Targeted SME Review: Stop Wasting Their Time
Ask yourself this: one of the biggest friction points in l&d is the sme review cycle. If you send an SME a 20-page document generated by AI, they will either ignore it or give you "looks good to me" because they are too busy to read the whole thing. This is the death of quality.
Instead, use targeted review. If you have an AI-generated draft, your review checklist for the SME should be specific:
"Page 3, Step 4: Does this align with the current 2024 policy update?" "Scenario B: Is this a realistic challenge our staff faces, or does the AI sound like it's hallucinating?" "Terminology: Does this use our internal product names correctly?"By asking targeted questions, you move the SME from being a proofreader to being an auditor. They aren't reading the whole document; they are validating specific claims.
Stress-Testing the Assessments
As an instructional designer, my favorite part of the process is breaking things. AI is notorious for generating "fluffy" assessment questions. It loves multiple-choice questions where the distractors are obvious, or the "correct" answer is arguably subjective.
My acceptance criteria for assessments include these rules:
- The "Devil's Advocate" Test: Can I argue for a different answer based on a slight ambiguity in the question? If yes, rewrite the question. No "All of the Above": AI loves this lazy distractor. If it appears, we delete it. Logical Mapping: Every question must map to a specific learning objective defined in the storyboarding phase. If there is no objective, the question is out.

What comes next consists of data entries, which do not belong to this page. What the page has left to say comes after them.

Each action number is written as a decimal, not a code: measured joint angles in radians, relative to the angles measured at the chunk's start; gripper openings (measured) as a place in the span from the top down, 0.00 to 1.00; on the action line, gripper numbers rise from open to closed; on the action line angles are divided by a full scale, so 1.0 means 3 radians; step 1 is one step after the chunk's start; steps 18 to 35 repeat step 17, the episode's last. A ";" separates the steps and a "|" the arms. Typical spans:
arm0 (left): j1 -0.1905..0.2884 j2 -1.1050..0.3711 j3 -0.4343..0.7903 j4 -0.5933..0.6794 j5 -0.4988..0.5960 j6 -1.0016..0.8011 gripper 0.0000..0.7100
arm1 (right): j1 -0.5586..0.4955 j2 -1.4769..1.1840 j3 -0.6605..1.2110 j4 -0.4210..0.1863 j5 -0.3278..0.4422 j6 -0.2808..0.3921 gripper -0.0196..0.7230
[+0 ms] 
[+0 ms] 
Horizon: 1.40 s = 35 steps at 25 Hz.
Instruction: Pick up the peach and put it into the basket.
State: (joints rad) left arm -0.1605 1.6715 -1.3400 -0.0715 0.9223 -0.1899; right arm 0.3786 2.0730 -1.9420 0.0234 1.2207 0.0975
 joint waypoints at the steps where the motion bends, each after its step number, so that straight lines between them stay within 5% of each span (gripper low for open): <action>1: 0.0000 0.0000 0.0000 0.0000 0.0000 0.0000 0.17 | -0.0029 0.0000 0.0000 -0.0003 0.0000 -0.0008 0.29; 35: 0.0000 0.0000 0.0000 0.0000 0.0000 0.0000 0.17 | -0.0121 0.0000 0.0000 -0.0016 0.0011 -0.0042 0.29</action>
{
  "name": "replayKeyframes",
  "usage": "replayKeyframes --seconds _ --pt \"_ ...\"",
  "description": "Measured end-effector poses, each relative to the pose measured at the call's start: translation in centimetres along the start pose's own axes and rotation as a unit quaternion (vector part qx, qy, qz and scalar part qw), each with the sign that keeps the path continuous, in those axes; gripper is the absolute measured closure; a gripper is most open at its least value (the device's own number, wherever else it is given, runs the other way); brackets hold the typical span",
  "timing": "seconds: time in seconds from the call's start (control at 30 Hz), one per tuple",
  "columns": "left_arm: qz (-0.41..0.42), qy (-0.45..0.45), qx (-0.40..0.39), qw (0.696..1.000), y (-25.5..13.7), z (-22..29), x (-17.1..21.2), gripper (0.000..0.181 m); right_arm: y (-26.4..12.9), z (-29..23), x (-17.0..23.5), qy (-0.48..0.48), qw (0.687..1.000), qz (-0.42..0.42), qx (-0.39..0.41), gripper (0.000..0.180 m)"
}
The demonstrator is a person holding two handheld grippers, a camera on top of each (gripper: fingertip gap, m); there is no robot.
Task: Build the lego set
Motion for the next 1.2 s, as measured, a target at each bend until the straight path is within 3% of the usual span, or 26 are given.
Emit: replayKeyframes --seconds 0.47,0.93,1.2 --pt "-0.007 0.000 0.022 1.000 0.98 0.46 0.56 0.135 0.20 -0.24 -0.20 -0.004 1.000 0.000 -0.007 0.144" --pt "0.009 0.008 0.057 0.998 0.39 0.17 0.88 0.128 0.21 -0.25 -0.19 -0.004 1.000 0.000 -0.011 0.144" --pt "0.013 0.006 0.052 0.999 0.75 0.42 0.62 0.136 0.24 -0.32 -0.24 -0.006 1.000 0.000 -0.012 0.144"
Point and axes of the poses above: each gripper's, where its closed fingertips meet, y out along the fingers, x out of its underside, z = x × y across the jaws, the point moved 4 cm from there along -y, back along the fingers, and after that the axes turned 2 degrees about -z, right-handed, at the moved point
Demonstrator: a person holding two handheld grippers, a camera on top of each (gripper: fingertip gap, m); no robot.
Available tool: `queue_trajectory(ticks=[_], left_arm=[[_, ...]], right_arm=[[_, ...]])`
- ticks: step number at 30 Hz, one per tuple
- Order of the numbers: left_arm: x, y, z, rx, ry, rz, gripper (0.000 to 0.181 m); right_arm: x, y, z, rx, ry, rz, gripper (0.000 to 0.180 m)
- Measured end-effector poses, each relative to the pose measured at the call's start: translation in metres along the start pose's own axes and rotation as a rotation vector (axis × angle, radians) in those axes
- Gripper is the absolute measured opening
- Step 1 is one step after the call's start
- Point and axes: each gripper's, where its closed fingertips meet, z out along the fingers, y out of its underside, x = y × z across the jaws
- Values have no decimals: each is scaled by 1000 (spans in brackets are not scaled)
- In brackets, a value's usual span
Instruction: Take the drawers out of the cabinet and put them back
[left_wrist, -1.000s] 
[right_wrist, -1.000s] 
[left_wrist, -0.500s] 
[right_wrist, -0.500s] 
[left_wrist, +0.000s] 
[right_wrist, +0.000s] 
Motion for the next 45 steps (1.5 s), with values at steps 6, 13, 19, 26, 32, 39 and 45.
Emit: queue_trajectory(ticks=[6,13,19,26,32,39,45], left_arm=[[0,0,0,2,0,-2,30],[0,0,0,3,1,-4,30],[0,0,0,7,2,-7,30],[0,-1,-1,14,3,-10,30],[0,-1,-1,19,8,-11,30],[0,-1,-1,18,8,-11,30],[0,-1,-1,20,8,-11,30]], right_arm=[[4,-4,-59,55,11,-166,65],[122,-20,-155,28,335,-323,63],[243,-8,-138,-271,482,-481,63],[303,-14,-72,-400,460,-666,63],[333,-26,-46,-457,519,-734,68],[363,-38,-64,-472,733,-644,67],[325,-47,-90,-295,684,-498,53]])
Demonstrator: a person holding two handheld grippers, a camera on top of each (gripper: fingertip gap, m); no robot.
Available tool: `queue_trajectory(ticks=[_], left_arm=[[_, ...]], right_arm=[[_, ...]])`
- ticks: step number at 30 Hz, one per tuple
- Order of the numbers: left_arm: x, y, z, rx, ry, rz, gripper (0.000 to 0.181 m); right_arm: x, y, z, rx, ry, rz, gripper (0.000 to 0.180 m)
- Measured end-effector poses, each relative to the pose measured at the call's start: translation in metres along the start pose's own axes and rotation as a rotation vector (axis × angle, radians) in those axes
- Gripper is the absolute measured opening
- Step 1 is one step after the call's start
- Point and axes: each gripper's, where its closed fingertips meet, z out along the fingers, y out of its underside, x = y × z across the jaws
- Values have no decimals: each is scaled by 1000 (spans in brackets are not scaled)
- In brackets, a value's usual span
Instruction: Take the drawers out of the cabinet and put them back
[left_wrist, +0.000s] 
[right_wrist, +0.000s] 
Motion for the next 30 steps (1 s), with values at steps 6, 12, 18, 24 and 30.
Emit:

I once spent 45 minutes rewriting a single sentence in an assessment question because the word "typically" made the question feel like a trap rather than a knowledge check. Ambiguity is the enemy of learning. If a learner gets a question wrong, it should be because they didn't know the material, not because the question was poorly written.
Building Your Institutional Definition of Done
To implement this successfully, you need to socialize these quality thresholds with your stakeholders. When they ask why a project is taking time, explain that you are not "writing" the content—you are "validating" it.
Create a master checklist that everyone on your team must sign off on before a project moves to the LMS. It should look something like this:
Final Project QA Checklist
- Fact Verification: All claims mapped to a validated source? [Y/N] Language Audit: Removed "AI-isms" and overly corporate jargon? [Y/N] SME Validation: Targeted sections reviewed and signed off? [Y/N] Assessment Integrity: All questions tested against ambiguity? [Y/N] Source Tracking: Link to the "Gotcha" doc for this specific project type? [Y/N]
The Bottom Line
The speed of AI is intoxicating, but speed without accuracy is just moving toward a mistake faster. By setting strict acceptance criteria, you aren't slowing down your production—you are ensuring that your L&D department is delivering content that people actually trust.
Don't be the team that pushes AI content out because it "looks good." Be the team that sets the standard for how AI can be used responsibly in the workplace. Your learners will thank you, and your SMEs will respect you for not wasting their time.